>>>>>

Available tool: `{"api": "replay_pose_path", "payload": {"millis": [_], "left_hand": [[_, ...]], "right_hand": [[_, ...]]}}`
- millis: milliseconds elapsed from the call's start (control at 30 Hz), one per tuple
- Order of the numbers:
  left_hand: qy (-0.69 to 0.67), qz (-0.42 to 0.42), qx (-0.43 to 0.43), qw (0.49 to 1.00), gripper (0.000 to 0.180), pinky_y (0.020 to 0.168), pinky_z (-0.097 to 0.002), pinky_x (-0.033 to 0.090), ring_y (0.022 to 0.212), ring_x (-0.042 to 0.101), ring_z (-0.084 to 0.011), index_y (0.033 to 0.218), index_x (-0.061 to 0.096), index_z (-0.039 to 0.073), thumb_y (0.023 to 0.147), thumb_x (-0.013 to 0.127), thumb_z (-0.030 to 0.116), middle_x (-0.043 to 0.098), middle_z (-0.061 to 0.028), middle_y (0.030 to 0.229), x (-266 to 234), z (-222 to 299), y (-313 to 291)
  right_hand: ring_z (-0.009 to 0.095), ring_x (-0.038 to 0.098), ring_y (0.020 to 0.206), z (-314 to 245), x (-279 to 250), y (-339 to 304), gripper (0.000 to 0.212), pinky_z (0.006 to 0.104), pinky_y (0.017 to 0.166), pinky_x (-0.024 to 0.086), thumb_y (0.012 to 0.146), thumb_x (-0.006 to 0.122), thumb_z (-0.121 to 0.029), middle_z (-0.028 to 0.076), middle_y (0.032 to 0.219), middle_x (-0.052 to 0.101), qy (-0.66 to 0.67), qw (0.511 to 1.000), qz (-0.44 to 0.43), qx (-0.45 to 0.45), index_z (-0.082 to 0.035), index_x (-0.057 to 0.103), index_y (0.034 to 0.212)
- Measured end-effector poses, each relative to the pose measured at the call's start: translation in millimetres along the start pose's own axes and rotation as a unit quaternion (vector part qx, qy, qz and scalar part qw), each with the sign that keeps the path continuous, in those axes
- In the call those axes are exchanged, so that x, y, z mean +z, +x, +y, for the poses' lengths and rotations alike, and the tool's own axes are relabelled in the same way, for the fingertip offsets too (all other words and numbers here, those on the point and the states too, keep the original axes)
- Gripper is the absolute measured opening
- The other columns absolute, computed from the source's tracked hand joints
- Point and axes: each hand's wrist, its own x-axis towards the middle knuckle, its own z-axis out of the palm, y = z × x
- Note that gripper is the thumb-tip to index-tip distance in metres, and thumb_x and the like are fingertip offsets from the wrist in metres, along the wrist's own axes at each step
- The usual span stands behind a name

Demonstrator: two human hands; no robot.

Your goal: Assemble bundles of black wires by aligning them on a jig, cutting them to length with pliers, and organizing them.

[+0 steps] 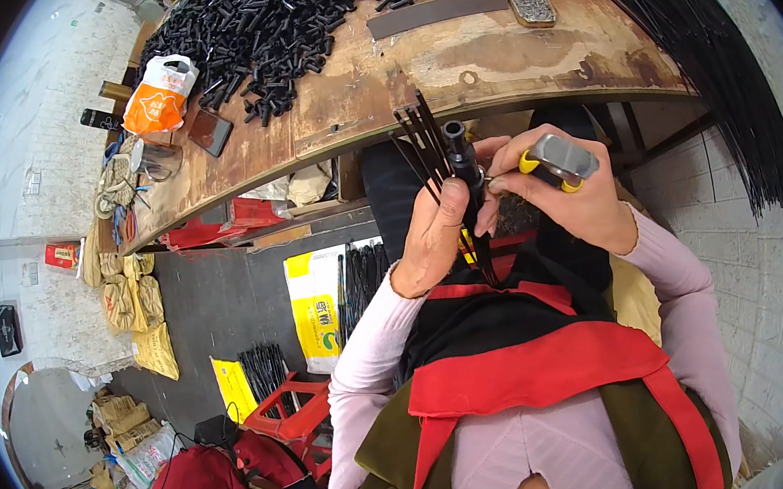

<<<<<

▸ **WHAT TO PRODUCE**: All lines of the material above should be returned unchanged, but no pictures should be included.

▸ **ANSWER FOR THIS EXERCISE**:
Available tool: `{"api": "replay_pose_path", "payload": {"millis": [_], "left_hand": [[_, ...]], "right_hand": [[_, ...]]}}`
- millis: milliseconds elapsed from the call's start (control at 30 Hz), one per tuple
- Order of the numbers:
  left_hand: qy (-0.69 to 0.67), qz (-0.42 to 0.42), qx (-0.43 to 0.43), qw (0.49 to 1.00), gripper (0.000 to 0.180), pinky_y (0.020 to 0.168), pinky_z (-0.097 to 0.002), pinky_x (-0.033 to 0.090), ring_y (0.022 to 0.212), ring_x (-0.042 to 0.101), ring_z (-0.084 to 0.011), index_y (0.033 to 0.218), index_x (-0.061 to 0.096), index_z (-0.039 to 0.073), thumb_y (0.023 to 0.147), thumb_x (-0.013 to 0.127), thumb_z (-0.030 to 0.116), middle_x (-0.043 to 0.098), middle_z (-0.061 to 0.028), middle_y (0.030 to 0.229), x (-266 to 234), z (-222 to 299), y (-313 to 291)
  right_hand: ring_z (-0.009 to 0.095), ring_x (-0.038 to 0.098), ring_y (0.020 to 0.206), z (-314 to 245), x (-279 to 250), y (-339 to 304), gripper (0.000 to 0.212), pinky_z (0.006 to 0.104), pinky_y (0.017 to 0.166), pinky_x (-0.024 to 0.086), thumb_y (0.012 to 0.146), thumb_x (-0.006 to 0.122), thumb_z (-0.121 to 0.029), middle_z (-0.028 to 0.076), middle_y (0.032 to 0.219), middle_x (-0.052 to 0.101), qy (-0.66 to 0.67), qw (0.511 to 1.000), qz (-0.44 to 0.43), qx (-0.45 to 0.45), index_z (-0.082 to 0.035), index_x (-0.057 to 0.103), index_y (0.034 to 0.212)
- Measured end-effector poses, each relative to the pose measured at the call's start: translation in millimetres along the start pose's own axes and rotation as a unit quaternion (vector part qx, qy, qz and scalar part qw), each with the sign that keeps the path continuous, in those axes
- In the call those axes are exchanged, so that x, y, z mean +z, +x, +y, for the poses' lengths and rotations alike, and the tool's own axes are relabelled in the same way, for the fingertip offsets too (all other words and numbers here, those on the point and the states too, keep the original axes)
- Gripper is the absolute measured opening
- The other columns absolute, computed from the source's tracked hand joints
- Point and axes: each hand's wrist, its own x-axis towards the middle knuckle, its own z-axis out of the palm, y = z × x
- Note that gripper is the thumb-tip to index-tip distance in metres, and thumb_x and the like are fingertip offsets from the wrist in metres, along the wrist's own axes at each step
- The usual span stands behind a name

Demonstrator: two human hands; no robot.

Your goal: Assemble bundles of black wires by aligning them on a jig, cutting them to length with pliers, and organizing them.

[+0 steps] 

This output is finished.